Oxygen vacancies enriched multi-channel-like metal-doped Co3O4 nanosheets by Lewis acid etching for detection of small biological molecules in apple juice and wine

Excessive small biological molecules such as Cd(II), Pb(II) and glucose in food pose a non-negligible threat to its inherent quality and human health, which makes it imperative to develop the highly sensitive sensor for Cd(II), Pb(II) and glucose detection. Metal cation-doped Co3O4 modified electrode materials have attracted vital interest in the electrochemical detection of Cd(II), Pb(II) and glucose because of their synergetic effect on Cu/Co and oxygen vacancies.
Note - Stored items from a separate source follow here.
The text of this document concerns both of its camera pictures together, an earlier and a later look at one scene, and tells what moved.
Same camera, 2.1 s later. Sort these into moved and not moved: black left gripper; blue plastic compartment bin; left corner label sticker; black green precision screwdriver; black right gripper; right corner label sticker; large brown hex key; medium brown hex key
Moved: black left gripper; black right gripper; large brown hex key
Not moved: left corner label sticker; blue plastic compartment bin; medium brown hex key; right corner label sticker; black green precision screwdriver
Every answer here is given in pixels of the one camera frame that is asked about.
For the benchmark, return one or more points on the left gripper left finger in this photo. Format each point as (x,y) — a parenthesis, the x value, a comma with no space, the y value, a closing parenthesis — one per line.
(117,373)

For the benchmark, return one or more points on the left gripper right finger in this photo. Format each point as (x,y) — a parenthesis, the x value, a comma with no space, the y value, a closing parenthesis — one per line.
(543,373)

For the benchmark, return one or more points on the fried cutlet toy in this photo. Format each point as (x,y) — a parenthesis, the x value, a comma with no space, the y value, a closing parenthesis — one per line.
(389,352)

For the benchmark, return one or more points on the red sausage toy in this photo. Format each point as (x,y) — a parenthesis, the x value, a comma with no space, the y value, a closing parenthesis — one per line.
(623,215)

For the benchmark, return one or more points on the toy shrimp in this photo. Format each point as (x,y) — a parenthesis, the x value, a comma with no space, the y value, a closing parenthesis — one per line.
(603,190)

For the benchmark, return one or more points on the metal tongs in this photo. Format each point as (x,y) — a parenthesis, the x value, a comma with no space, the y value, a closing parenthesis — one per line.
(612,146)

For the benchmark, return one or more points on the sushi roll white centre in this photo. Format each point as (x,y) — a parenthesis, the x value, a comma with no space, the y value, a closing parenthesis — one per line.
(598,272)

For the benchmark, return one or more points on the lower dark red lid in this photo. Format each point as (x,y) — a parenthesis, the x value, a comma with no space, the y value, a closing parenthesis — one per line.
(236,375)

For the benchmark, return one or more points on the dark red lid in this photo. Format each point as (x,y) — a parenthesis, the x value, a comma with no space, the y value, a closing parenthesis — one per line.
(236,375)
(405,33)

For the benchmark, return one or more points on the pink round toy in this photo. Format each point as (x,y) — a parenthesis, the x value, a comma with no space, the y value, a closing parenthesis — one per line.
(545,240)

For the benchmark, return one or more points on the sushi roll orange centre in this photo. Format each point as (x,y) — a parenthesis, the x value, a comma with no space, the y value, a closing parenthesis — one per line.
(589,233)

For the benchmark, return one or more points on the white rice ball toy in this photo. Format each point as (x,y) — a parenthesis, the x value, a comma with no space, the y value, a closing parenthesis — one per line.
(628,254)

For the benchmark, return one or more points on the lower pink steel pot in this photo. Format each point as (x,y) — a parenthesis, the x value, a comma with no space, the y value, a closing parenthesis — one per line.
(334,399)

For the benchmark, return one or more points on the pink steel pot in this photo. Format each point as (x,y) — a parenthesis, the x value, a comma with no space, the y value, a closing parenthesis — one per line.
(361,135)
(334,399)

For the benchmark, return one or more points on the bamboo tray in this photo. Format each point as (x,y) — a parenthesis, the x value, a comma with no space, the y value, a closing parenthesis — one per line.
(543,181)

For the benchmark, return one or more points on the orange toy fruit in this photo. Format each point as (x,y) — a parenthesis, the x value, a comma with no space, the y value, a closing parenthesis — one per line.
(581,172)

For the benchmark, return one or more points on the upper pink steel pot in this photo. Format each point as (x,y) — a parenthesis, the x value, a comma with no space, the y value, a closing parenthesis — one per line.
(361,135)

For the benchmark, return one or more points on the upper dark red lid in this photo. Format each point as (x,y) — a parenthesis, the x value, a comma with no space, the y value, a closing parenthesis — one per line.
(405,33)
Herein, a simple morphology and defect modulation strategy is proposed to synthesize multi-channel-like M-doped Co3O4 nanosheets (M = Cu, Mn, Fe, Ni, and Zn) via the Lewis acid etching process. The Cu/Co interaction and oxygen vacancies of Cu-Co3O4 multichannel nanosheets play an important role in the simultaneous detection of small biological molecules. The Cu-Co3O4 multichannel nanosheets exhibit the sensitivity of 20.59 µA µM−1 for Pb(II), 8.73 µA µM−1 for Cd(II) as well as 1613.86 µA mM−1 cm−2 for glucose, which is successfully applied in food applications such as apple juice and wine and maintain excellent stability and anti-interference. This design not only successfully constructs oxygen vacancies enriched M-Co3O4 multichannel nanosheets, but also demonstrates the application potential of electrochemical sensors in food safety.